What you are asked to do:
Identify all lines below that hold "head" and collect them.
── Task input ──
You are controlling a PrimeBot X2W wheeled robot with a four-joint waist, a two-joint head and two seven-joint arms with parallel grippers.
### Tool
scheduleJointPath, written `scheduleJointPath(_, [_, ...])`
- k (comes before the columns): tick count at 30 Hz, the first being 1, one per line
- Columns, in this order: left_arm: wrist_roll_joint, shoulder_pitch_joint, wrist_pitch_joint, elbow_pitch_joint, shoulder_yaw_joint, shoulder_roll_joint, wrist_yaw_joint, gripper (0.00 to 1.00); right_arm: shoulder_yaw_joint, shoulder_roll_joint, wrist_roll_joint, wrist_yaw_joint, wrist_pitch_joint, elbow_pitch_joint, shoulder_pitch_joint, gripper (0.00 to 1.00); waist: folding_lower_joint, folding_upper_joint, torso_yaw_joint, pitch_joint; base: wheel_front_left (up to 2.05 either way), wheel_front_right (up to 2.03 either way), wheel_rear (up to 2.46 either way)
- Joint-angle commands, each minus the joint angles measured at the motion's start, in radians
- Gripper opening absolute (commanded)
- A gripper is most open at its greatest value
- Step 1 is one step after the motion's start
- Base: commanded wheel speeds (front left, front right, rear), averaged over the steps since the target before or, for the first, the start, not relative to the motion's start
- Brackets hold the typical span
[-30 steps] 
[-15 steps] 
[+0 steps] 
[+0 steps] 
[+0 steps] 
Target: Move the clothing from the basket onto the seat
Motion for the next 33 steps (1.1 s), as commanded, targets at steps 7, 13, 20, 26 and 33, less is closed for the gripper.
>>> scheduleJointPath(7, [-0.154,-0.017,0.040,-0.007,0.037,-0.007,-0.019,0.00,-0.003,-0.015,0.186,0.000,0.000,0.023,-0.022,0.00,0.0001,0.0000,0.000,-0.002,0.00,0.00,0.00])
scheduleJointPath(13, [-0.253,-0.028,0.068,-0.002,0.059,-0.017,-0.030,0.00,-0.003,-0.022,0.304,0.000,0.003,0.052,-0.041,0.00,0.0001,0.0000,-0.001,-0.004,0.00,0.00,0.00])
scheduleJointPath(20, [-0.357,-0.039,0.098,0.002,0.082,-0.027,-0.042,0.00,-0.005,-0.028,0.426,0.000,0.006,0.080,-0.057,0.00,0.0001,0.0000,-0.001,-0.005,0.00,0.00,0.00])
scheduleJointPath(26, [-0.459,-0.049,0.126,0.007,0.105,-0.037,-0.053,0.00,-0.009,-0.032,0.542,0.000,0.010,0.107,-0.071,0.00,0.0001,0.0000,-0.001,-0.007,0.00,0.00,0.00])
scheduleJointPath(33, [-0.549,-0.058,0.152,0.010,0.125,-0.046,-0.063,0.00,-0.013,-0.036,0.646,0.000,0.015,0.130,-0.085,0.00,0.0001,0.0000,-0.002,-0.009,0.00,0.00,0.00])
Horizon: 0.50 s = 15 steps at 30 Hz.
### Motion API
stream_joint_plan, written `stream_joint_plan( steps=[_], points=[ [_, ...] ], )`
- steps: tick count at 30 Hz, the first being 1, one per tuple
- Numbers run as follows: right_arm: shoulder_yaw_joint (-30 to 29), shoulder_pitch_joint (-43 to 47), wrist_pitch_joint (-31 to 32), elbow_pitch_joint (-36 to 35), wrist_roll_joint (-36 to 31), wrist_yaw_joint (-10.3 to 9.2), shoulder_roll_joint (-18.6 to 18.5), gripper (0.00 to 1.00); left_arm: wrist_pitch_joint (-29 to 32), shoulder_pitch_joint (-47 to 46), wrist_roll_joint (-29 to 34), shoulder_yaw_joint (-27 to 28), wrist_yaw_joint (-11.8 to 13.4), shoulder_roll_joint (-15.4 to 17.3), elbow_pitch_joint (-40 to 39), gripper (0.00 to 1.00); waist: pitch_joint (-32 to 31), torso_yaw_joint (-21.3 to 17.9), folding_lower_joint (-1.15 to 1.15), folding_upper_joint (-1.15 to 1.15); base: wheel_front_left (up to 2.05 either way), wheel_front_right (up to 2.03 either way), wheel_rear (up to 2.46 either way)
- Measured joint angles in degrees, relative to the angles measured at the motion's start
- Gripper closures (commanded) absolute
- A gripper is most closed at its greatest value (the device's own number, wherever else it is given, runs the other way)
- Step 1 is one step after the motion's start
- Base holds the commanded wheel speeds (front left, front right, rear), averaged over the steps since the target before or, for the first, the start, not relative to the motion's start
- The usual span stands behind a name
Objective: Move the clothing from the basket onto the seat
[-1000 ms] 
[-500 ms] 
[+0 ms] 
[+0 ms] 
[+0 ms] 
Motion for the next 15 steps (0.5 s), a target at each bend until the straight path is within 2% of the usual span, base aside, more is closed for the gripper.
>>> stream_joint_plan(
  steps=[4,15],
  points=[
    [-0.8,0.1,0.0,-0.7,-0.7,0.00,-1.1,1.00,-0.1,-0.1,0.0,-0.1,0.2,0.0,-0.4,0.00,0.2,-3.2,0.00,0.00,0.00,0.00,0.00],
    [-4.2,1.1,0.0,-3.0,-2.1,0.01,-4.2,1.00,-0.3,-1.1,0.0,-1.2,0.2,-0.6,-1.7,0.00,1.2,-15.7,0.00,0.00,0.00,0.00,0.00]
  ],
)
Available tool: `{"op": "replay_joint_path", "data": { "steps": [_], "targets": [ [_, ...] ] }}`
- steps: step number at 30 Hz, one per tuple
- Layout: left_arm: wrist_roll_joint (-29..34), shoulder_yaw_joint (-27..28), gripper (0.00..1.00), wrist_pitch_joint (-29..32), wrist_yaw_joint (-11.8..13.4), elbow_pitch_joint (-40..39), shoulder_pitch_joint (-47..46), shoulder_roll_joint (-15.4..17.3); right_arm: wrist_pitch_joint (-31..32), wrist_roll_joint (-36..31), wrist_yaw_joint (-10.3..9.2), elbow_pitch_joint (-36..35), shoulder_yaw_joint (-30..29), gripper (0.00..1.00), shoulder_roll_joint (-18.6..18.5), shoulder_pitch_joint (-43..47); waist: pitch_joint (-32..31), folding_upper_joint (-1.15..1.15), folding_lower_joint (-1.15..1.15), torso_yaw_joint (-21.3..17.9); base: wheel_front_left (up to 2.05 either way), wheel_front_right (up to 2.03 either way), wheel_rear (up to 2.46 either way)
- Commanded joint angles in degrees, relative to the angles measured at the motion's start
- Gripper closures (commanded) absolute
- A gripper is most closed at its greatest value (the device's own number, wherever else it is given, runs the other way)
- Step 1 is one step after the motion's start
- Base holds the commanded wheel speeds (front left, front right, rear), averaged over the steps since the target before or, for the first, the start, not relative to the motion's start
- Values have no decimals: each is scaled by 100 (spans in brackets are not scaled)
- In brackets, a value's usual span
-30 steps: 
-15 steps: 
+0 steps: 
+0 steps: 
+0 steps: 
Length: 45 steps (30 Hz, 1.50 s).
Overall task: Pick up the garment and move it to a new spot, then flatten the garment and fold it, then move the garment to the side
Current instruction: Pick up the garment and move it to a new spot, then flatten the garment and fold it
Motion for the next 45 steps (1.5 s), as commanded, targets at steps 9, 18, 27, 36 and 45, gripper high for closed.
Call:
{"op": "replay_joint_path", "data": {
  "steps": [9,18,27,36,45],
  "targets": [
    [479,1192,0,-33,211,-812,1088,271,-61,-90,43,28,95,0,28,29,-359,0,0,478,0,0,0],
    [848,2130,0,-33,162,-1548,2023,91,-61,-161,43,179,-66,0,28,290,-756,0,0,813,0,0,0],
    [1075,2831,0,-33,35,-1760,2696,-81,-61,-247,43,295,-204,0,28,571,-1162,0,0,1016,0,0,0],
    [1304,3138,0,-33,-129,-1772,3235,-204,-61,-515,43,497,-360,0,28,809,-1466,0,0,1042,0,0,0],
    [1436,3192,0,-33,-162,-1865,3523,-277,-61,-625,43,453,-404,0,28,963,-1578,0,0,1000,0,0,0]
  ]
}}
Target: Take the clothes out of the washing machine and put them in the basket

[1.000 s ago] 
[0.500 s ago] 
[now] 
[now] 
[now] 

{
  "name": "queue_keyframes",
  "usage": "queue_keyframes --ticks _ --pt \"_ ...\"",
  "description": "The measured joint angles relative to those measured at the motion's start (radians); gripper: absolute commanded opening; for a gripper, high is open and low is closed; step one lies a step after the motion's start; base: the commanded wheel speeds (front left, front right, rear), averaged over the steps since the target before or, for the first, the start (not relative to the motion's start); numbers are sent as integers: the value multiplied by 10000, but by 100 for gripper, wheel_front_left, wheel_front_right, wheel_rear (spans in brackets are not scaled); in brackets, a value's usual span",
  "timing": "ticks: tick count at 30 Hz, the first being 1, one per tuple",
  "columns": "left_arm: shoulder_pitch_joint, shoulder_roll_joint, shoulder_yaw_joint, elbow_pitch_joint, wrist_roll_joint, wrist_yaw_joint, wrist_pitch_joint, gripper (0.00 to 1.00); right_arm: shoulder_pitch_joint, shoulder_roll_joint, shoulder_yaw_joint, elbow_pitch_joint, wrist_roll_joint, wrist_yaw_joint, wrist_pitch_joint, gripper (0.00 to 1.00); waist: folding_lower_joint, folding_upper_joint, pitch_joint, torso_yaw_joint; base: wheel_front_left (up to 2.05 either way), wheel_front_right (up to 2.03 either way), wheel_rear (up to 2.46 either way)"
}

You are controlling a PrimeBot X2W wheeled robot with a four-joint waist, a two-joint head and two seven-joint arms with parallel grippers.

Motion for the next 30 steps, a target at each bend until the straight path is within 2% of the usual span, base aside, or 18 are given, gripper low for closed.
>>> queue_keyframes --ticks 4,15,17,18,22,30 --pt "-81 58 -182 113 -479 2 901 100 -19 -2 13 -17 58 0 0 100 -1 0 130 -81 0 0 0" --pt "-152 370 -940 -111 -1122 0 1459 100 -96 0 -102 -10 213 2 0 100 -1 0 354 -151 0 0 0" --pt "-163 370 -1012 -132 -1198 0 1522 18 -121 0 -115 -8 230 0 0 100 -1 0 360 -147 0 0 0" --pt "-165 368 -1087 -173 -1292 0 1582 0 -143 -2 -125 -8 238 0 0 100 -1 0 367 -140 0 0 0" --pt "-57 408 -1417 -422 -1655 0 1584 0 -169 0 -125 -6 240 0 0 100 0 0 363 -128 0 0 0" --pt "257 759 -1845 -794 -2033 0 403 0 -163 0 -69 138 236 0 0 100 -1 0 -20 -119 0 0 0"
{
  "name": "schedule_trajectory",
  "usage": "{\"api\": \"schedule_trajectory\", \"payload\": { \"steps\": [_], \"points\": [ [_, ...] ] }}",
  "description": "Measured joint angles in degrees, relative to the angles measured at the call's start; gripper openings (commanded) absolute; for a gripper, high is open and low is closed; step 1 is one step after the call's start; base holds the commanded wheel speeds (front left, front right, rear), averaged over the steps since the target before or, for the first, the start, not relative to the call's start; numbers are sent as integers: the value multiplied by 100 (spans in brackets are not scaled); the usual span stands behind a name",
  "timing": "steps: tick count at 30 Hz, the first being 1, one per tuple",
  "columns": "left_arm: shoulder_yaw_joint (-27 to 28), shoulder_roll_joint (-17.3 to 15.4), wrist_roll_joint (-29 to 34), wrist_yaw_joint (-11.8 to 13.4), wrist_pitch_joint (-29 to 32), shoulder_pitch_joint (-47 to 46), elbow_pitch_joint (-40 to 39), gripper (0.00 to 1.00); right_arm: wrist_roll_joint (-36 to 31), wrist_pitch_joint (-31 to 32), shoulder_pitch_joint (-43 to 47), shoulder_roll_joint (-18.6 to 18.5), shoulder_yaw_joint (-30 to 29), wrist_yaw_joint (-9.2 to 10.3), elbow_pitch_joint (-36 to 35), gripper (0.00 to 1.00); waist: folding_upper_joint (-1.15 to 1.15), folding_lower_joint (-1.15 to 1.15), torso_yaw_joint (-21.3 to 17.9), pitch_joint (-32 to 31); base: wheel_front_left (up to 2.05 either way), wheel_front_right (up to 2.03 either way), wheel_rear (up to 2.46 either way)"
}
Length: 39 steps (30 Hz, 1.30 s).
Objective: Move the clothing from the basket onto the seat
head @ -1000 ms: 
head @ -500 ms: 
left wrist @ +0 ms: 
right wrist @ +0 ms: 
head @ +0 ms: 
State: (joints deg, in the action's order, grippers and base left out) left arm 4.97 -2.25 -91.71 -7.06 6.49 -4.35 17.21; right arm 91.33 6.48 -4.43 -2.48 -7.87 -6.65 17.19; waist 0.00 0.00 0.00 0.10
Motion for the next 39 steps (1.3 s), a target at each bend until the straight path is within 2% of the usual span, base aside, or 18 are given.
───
Answer for the task:
You are controlling a PrimeBot X2W wheeled robot with a four-joint waist, a two-joint head and two seven-joint arms with parallel grippers.
You are controlling a PrimeBot X2W wheeled robot with a four-joint waist, a two-joint head and two seven-joint arms with parallel grippers.
head @ -1000 ms: 
head @ -500 ms: 
head @ +0 ms: 

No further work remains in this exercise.